Center for Rehabilitative Auditory Research, Guizhou Provincial People's Hospital, Guiyang, China.
Int Arch Occup Environ Health. 2021 Jul;94(5):1097-1111. doi: 10.1007/s00420-020-01648-w. Epub 2021 Jan 25.
Noise-induced hearing loss (NIHL) is a global issue that impacts people's life and health. The current review aims to clarify the contributions and limitations of applying machine learning (ML) to predict NIHL by analyzing the performance of different ML techniques and the procedure of model construction.
The authors searched PubMed, EMBASE and Scopus on November 26, 2020.

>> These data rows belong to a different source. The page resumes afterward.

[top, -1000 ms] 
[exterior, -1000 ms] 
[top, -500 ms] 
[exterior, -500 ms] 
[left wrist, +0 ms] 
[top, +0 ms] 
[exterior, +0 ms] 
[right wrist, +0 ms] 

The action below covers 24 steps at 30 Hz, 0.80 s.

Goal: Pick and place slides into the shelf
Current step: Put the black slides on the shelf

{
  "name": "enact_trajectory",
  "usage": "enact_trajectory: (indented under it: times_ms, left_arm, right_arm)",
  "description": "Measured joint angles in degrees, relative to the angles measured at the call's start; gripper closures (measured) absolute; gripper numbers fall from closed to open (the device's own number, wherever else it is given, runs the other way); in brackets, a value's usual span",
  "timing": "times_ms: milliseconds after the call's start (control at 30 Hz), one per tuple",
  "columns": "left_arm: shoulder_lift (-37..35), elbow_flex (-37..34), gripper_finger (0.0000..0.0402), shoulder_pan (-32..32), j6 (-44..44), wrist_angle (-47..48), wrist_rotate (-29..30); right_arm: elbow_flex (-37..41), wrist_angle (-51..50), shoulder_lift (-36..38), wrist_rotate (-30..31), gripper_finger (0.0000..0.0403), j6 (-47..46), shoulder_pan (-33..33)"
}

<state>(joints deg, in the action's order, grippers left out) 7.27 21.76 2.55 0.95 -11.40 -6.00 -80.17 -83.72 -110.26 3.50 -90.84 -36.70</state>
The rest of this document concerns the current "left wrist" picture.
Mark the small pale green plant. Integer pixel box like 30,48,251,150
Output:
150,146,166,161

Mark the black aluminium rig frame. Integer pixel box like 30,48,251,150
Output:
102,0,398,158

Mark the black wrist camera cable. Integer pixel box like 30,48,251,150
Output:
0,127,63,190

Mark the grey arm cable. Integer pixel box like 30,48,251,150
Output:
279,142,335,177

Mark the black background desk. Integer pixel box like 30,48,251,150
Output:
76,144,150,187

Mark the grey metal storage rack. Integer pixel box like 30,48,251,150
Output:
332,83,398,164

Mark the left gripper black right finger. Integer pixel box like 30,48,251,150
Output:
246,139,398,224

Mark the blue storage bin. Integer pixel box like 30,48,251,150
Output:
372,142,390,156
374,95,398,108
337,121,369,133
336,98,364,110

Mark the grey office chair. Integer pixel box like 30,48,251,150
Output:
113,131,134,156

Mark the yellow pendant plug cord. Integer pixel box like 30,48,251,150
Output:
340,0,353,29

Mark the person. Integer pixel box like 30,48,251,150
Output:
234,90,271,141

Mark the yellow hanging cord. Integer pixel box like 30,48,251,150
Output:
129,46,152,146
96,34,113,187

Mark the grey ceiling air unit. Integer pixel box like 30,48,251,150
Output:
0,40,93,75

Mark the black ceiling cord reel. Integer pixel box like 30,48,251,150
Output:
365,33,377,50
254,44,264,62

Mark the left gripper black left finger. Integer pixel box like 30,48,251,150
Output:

Eight studies were recruited in the current review following defined inclusion and exclusion criteria. Sample size in the selected studies ranged between 150 and 10,567. The most popular models were artificial neural networks (n = 4), random forests (n = 3) and support vector machines (n = 3). Features mostly correlated with NIHL and used in the models were: age (n = 6), duration of noise exposure (n = 5) and noise exposure level (n = 4). Five included studies used either split-sample validation (n = 3) or ten-fold cross-validation (n = 2). Assessment of accuracy ranged in value from 75.3% to 99% with a low prediction error/root-mean-square error in 3 studies. Only 2 studies measured discrimination risk using the receiver operating characteristic (ROC) curve and/or the area under ROC curve.
In spite of high accuracy and low prediction error of machine learning models, some improvement can be expected from larger sample sizes, multiple algorithm use, completed reports of model construction and the sufficient evaluation of calibration and discrimination risk.
噪声性听力损失(NIHL)是一个全球性问题,影响着人们的生活和健康。本综述旨在通过分析不同机器学习(ML)技术的性能和模型构建过程,阐明应用 ML 预测 NIHL 的贡献和局限性。
作者于 2020 年 11 月 26 日在 PubMed、EMBASE 和 Scopus 上进行了检索。
本综述共纳入了 8 项符合纳入和排除标准的研究。入选研究的样本量范围为 150 至 10567。最受欢迎的模型是人工神经网络(n=4)、随机森林(n=3)和支持向量机(n=3)。与 NIHL 相关性最强且用于模型中的特征包括:年龄(n=6)、噪声暴露持续时间(n=5)和噪声暴露水平(n=4)。有 5 项研究分别使用了拆分样本验证(n=3)或 10 折交叉验证(n=2)。有 3 项研究评估准确性的范围值从 75.3%到 99%,预测误差/均方根误差较低。仅有 2 项研究使用接收者操作特征(ROC)曲线和/或 ROC 曲线下面积来衡量判别风险。
尽管机器学习模型具有较高的准确性和较低的预测误差,但可以通过增加样本量、使用多种算法、完整报告模型构建过程以及充分评估校准和判别风险来进一步提高。